# EXERCISE DETAILS
What lines of the data hold the string "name"? Pull each one out.

# RECORDS SHOWN
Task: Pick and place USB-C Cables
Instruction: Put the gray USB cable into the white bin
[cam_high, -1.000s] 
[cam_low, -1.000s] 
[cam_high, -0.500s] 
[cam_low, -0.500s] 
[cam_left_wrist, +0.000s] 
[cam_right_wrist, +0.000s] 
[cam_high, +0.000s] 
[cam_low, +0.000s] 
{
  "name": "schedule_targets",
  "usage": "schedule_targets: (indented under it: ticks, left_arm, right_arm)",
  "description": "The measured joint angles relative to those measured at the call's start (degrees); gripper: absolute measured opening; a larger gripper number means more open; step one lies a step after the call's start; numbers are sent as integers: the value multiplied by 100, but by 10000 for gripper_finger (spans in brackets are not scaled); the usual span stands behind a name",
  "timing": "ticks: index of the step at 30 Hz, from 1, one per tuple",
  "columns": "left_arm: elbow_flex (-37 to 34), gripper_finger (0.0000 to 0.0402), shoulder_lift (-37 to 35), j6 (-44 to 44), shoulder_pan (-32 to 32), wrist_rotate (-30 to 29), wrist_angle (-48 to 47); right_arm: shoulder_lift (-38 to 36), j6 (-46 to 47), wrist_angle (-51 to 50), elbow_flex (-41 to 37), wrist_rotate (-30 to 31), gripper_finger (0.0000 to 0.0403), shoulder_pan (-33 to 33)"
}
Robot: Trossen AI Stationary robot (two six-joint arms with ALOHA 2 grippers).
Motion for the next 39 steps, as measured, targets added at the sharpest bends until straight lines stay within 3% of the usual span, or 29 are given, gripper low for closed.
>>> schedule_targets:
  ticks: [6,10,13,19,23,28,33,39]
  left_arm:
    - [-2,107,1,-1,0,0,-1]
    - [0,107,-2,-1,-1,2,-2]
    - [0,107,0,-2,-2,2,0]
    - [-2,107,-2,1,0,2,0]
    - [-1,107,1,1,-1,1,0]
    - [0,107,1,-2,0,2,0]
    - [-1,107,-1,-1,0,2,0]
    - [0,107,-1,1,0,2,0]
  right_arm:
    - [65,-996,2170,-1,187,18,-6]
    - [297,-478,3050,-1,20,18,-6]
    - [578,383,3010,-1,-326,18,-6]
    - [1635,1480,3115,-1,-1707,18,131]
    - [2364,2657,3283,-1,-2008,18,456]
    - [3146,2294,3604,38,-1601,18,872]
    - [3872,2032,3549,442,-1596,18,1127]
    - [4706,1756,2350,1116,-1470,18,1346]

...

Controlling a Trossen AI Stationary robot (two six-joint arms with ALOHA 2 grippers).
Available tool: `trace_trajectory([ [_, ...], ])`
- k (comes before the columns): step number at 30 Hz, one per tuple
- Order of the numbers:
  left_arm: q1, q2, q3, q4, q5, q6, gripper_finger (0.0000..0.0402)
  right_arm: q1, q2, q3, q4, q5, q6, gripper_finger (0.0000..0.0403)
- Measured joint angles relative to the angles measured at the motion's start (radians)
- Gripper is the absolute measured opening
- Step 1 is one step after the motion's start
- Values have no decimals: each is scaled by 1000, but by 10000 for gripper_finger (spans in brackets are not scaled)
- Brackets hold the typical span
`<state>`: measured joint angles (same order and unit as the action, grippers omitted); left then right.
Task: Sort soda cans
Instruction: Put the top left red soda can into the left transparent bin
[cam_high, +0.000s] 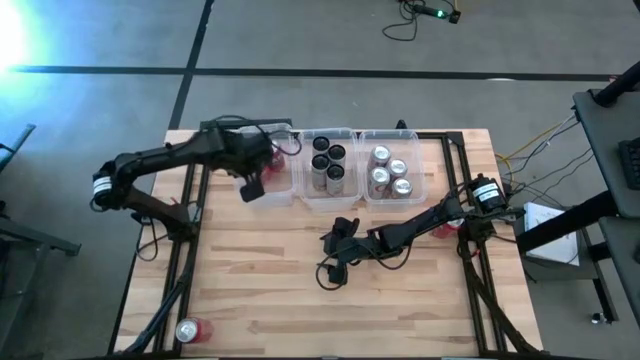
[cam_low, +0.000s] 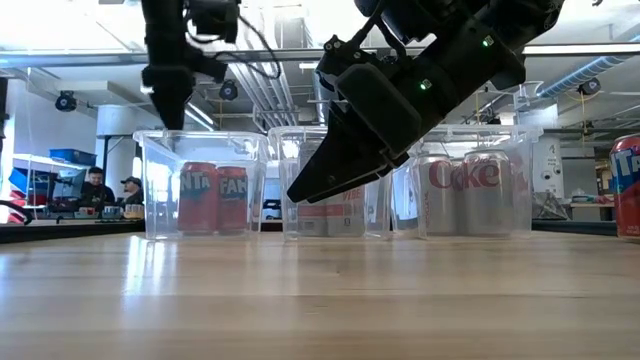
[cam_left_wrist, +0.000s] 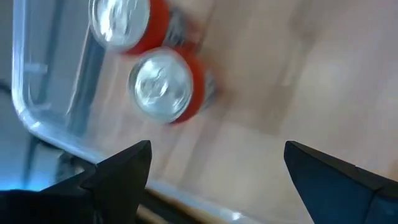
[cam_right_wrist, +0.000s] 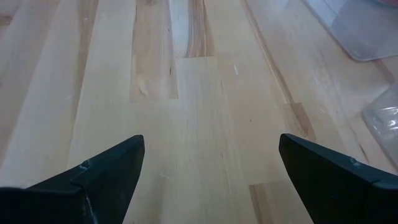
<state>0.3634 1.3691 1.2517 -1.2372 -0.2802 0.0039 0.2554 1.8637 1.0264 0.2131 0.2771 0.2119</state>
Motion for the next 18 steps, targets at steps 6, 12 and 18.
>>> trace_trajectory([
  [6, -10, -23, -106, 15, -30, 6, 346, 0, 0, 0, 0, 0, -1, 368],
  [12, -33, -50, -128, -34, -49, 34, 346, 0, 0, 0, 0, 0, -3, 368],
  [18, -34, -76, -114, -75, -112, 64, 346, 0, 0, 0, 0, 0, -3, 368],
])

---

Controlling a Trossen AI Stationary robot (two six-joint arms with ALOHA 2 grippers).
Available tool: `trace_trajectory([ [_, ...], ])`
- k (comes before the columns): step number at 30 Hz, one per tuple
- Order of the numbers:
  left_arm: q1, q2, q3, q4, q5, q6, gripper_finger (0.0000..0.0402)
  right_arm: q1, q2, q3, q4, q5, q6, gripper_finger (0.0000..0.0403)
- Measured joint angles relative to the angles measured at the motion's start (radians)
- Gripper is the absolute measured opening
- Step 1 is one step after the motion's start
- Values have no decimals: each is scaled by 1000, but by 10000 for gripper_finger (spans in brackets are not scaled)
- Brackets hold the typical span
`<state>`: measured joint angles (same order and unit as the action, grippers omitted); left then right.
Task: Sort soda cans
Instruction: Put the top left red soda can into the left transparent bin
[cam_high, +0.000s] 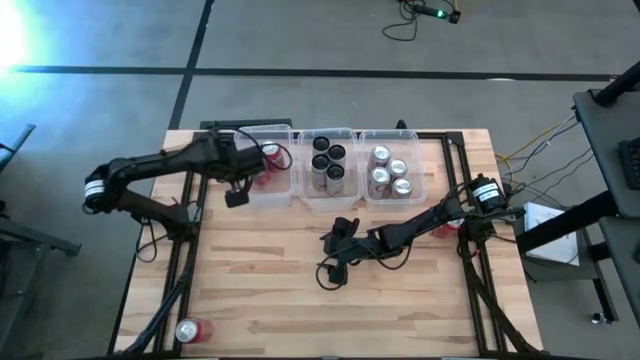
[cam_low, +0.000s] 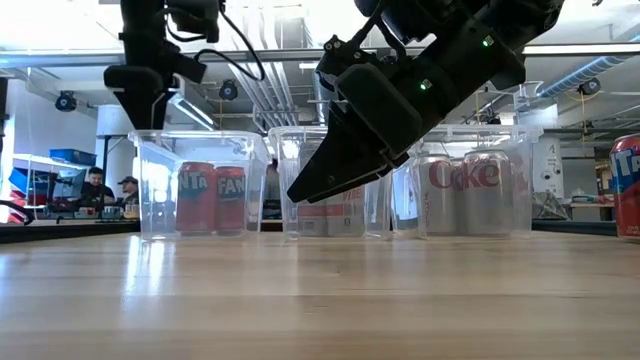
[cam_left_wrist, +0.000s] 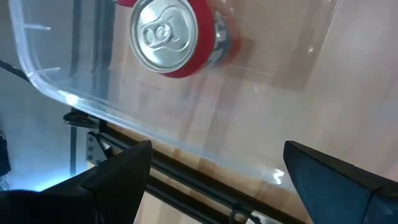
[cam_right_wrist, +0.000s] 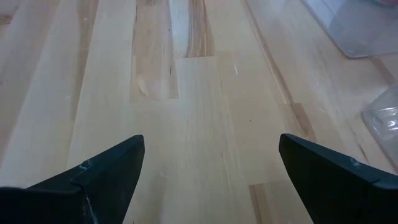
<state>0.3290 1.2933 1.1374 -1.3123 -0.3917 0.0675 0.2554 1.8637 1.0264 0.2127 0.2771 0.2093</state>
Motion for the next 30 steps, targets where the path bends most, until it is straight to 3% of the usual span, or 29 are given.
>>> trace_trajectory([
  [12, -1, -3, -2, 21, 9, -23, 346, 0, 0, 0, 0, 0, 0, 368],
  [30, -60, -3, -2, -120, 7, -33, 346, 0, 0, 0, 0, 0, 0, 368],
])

# RESULT
  "name": "schedule_targets",
  "description": "The measured joint angles relative to those measured at the call's start (degrees); gripper: absolute measured opening; a larger gripper number means more open; step one lies a step after the call's start; numbers are sent as integers: the value multiplied by 100, but by 10000 for gripper_finger (spans in brackets are not scaled); the usual span stands behind a name",

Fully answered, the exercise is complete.